On Friday, oil trading and bunkering services provider Straits Energy Resources Bhd (KL:STRAITS) stated its intention to exit the port operations and management business by offloading its entire 51% stake in Megah Port Management Sdn Bhd (MPM), which operates the Labuan Liberty Port, for RM5 million cash as the venture had not been profitable for the group.
It noted that MPM had not shown much growth in its business revenue over the past three years, and posted a net loss of RM493,166 in the financial year ended Dec 31, 2023.
The decision comes four years after Straits Energy had bought into the entity in February 2020 for RM1.53 million.
While the divestment may be viewed as Straits Energy limiting its losses, one should be mindful that when investing in ports, one must have a long-term view for it to work. The world’s most successful ports were not created in a day and they are capital-intensive infrastructure. On its part, Labuan Liberty Port had undergone extensive upgrading works with an investment of more than RM10 million over the past three years to ensure the long-term sustainability of its operations.
Thus, Straits Energy’s proposed divestment of its MPM stake only goes to show that inadequate feasibility studies were done before it embarked on the venture.
Even Sabah Ports Sdn Bhd, which manages eight ports in the state, has teamed up with Dubai’s DP World to help boost Sapangar Bay Container Port and elevate Sabah’s logistics network.

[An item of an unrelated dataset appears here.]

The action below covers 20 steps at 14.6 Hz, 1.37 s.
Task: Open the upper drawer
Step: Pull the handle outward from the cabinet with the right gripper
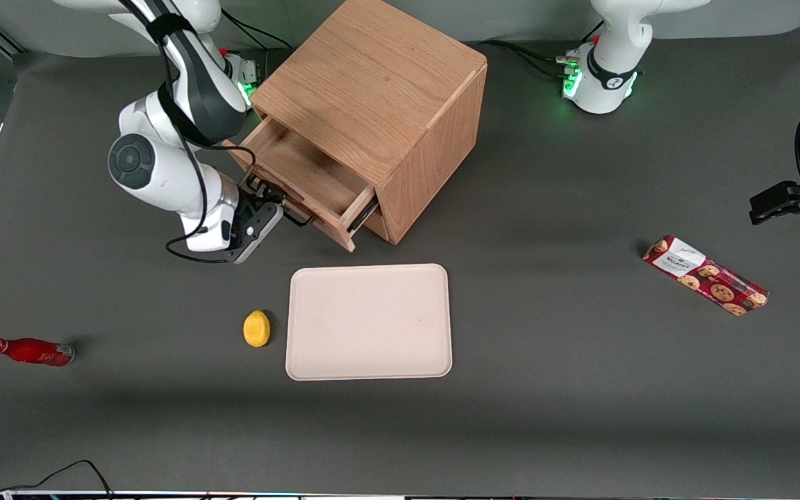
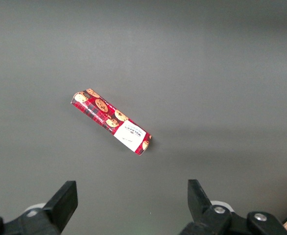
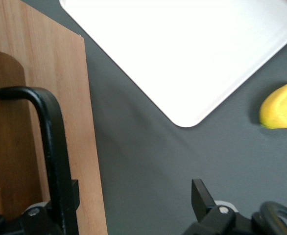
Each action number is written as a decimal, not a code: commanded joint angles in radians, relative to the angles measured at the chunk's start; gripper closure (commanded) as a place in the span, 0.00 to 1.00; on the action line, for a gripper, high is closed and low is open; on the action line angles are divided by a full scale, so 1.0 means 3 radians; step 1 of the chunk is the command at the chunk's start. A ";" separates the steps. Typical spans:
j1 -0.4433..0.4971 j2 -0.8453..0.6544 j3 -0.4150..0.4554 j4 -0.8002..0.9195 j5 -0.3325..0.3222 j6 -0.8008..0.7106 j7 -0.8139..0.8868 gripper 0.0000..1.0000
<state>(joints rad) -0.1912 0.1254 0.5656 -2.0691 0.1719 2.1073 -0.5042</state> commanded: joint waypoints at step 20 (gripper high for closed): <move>0.0034 0.0692 -0.0581 0.0679 -0.0711 0.0144 -0.0017 0.00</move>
<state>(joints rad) -0.1888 0.2780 0.4155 -1.8733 0.0228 2.1208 -0.5044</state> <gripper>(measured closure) 0.000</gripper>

Straits Energy also blamed the underperformance of MPM on the non-alignment of policies between the federal and state governments. In this aspect, the question arises as to whether Straits Energy was already aware of this issue before venturing into the port-operating business. Even so, for the country’s ports to be successful, it is important for the federal and state governments to work together and create a business-friendly environment.